-- EXERCISE DESCRIPTION --
Each line below is to be copied out exactly, and none may be omitted.

-- EXTRACTED RECORDS --
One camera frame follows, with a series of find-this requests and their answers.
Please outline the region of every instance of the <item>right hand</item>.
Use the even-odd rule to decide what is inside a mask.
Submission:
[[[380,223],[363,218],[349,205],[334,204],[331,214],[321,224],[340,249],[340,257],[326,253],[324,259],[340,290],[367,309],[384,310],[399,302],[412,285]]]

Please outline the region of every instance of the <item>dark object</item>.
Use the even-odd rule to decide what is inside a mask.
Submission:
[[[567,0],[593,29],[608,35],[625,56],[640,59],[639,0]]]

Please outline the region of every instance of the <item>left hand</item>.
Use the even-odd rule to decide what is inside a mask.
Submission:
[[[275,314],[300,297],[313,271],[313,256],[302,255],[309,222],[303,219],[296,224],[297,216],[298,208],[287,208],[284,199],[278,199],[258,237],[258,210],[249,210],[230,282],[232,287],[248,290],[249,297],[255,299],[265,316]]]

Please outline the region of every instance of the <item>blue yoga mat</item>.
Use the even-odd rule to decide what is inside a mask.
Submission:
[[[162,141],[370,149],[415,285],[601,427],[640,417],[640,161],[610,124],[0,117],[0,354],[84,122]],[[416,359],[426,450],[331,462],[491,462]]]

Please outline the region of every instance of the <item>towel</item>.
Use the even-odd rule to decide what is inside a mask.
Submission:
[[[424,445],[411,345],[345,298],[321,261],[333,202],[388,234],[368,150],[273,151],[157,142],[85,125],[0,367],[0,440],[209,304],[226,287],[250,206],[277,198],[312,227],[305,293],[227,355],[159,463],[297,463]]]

-- THE ANSWER --
One camera frame follows, with a series of find-this requests and their answers.
Please outline the region of every instance of the <item>right hand</item>.
Use the even-odd rule to decide what is inside a mask.
Submission:
[[[380,223],[363,218],[349,205],[334,204],[331,214],[321,224],[340,249],[340,257],[326,253],[324,259],[340,290],[367,309],[384,310],[399,302],[412,285]]]

Please outline the region of every instance of the <item>dark object</item>.
Use the even-odd rule to decide what is inside a mask.
Submission:
[[[567,0],[593,29],[608,35],[625,56],[640,59],[639,0]]]

Please outline the region of every instance of the <item>left hand</item>.
Use the even-odd rule to decide what is inside a mask.
Submission:
[[[275,314],[300,297],[313,271],[313,256],[302,255],[309,222],[303,219],[296,224],[297,216],[298,208],[287,208],[284,199],[278,199],[258,237],[258,210],[249,210],[230,282],[232,287],[248,290],[249,297],[255,299],[265,316]]]

Please outline the region of every instance of the <item>blue yoga mat</item>.
Use the even-odd rule to decide what is inside a mask.
Submission:
[[[162,141],[370,149],[415,285],[601,427],[640,417],[640,161],[610,124],[0,117],[0,354],[84,122]],[[416,359],[426,450],[331,462],[491,462]]]

Please outline the region of every instance of the <item>towel</item>.
Use the even-odd rule to decide what is inside a mask.
Submission:
[[[424,445],[411,345],[345,298],[321,261],[333,202],[388,234],[368,150],[273,151],[157,142],[85,125],[0,367],[0,440],[209,304],[226,287],[250,206],[277,198],[312,227],[305,293],[227,355],[159,463],[297,463]]]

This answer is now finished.